Ich kann da auch ein Lied von singen. Als ich meinen ersten Thriller schrieb, pfiff die Protagonistin mir eins und ging ihren eigenen Weg. Als ich das mitbekam, war es viel zu spät. Das Buch endete gaaanz anders als gewollt. Das mir das geplante Ende aber am Herzen lag, schrieb ich kurzerhand einen weiteren Thriller und setzte es dort konsequent um.
Bei meinem einzigen Liebesroman, den ich geschrieben habe, musste ich mich ein ums andere mal zusammenreißen, damit der Prota nicht machte, was er wollte.

Anonym hat gesagt…

Das einzige, wo ich mich ´überrumpelt habe, war beim Schreiben des Lebenslaufes.

Anonym hat gesagt…

Hallo Günther,

über dein Thema Überrumpelt kann ich nur sagen, dass meine Helden immer das taten was ich ihnen sagte. Aber ich habe ja auch noch nie einen Roman geschrieben und da könnte ich es mir sehr gut vorstellen, dass ein überrumpeln passiert.
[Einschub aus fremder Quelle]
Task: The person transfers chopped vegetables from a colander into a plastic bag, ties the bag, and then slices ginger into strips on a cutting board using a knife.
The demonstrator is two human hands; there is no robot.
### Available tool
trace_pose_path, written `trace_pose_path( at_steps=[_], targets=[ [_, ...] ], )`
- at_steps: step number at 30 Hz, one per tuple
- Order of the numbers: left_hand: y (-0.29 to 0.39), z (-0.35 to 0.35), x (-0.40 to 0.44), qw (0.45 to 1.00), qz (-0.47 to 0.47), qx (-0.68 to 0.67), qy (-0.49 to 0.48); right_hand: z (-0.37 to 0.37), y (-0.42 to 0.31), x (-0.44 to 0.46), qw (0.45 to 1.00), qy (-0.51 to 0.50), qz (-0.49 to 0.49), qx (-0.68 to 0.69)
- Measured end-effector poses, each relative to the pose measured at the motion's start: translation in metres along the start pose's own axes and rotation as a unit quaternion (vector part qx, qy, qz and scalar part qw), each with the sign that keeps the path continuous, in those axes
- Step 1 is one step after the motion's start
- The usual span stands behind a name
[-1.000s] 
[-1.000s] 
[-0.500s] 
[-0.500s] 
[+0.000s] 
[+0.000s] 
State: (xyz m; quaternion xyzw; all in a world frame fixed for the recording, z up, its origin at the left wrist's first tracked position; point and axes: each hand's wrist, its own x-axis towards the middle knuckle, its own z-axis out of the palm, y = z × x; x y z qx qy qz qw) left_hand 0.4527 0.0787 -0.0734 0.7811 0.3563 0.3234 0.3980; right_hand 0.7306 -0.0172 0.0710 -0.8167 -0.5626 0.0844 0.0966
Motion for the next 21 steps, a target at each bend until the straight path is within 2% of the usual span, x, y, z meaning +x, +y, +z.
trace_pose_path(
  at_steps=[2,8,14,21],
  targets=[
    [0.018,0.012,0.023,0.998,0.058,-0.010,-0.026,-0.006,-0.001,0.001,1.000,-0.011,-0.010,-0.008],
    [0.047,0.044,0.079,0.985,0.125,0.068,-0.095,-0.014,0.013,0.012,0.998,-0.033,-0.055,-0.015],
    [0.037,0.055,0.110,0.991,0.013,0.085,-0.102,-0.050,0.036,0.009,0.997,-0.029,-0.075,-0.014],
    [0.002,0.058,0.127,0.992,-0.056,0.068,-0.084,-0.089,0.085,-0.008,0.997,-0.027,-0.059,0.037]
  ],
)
Das klingt nach einer sehr interessanten Erfahrung. Aber mir ist folgendes bei meiner längsten, abgeschlossenen Geschichte passiert, ist auch schon erwähnt worden...
Das Ende meiner Geschichte "Memoiren eines Schriftstellers" war ursprünglich grausam aber im laufe der Zeit mochte ich meinen Hauptdarsteller und vor allem seine behinderte Tochter so sehr, dass ich verzweifelt nach einem Happy End gegrübelt hatte und mich schließlich auch dazu entschlossen hatte.